Floridas Governeur DeSantis hat den Notstand ausgerufen: Südlich von Tampa droht das Abwasserbecken einer früheren Düngemittelfabrik zu bersten. © Tiffany Tompkins/The Bradenton Herald/AP/dpa
Tampa

Nach der Entdeckung eines Lecks im Abwasserbecken eines früheren Phosphat- und Düngemittelwerks im US-Bundesstaat Florida versuchen Einsatzkräfte, eine Umweltkatastrophe zu verhindern. Wegen des Risses drohen Medienberichten zufolge rund zwei Milliarden Liter mit Phosphor und Stickstoff belastete Abwässer auszulaufen.

Floridas Gouverneur Ron DeSantis rief für den betroffenen Bezirk Manatee County, rund 40 Kilometer südlich von Tampa, den Notstand aus. "Es geht darum, eine katastrophale Flut zu verhindern", sagte er am Sonntag (Ortszeit) nach einem Flug über das Gebiet.

Im Falle eines totalen Bruchs der Beckenwand könnte dies eine bis zu sechs Meter hohe Flutwelle auslösen, warnte der Verwaltungschef des Bezirkes, Scott Hopes. In der nicht besonders dicht besiedelten Umgebung wurden bereits rund 300 Häuser geräumt und eine Autobahn teilweise gesperrt. Etwa 350 Häftlinge eines nahe gelegenen Gefängnisses seien in die oberen Stockwerke verlegt worden, berichteten örtliche Medien.

Das Abwasser in dem Becken im Gebiet von Piney Point habe zwar einen höheren Gehalt an Phosphor und Stickstoff, es sei aber weder giftig noch radioaktiv, teilte Floridas Umweltbehörde nach Medienberichten mit. Allerdings könne dies zu einer erhöhten Algenbildung und somit zu Fischsterben führen.
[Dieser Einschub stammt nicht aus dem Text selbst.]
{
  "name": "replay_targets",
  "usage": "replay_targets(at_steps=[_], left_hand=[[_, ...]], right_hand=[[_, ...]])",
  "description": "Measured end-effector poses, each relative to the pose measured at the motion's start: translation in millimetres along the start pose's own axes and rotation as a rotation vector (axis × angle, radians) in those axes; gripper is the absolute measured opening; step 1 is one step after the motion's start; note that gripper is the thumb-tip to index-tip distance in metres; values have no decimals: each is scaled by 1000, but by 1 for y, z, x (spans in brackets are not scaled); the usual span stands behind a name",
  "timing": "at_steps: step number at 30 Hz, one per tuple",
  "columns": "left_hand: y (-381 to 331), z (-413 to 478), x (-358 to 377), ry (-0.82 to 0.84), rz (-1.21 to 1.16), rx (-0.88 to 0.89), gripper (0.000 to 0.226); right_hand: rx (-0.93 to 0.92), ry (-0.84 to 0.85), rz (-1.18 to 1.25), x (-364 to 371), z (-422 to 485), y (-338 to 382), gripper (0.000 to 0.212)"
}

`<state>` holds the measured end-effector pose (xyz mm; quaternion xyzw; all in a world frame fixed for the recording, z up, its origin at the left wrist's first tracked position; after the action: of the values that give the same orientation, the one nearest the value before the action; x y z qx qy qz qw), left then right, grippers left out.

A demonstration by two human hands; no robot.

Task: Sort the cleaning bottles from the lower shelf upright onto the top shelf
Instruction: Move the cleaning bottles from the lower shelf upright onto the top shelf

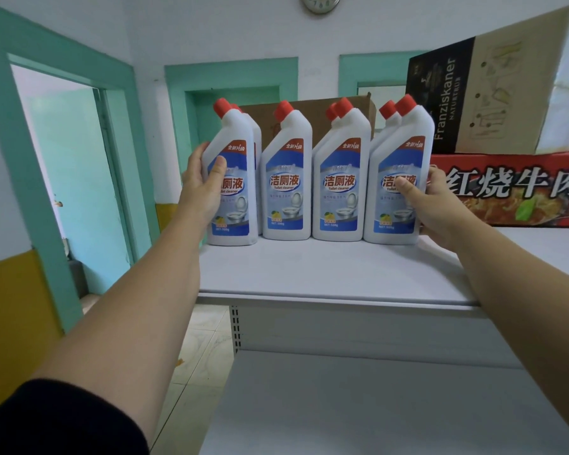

Die Befürchtung sei zudem, dass ein Kollaps dieses Reservoirs andere Becken mit gefährlicheren Rückständen in dem Areal in Mitleidenschaft ziehen könnte.

Der Riss in dem etwa 33 Hektar großen und acht Meter tiefen Becken war bereits vergangene Woche festgestellt worden. Seitdem bemühen sich Experten, Wasser aus dem Reservoir abzupumpen. Auch die Nationalgarde ist im Einsatz. Versuche, den Bruch abzudichten, waren bislang erfolglos, wie es weiter hieß.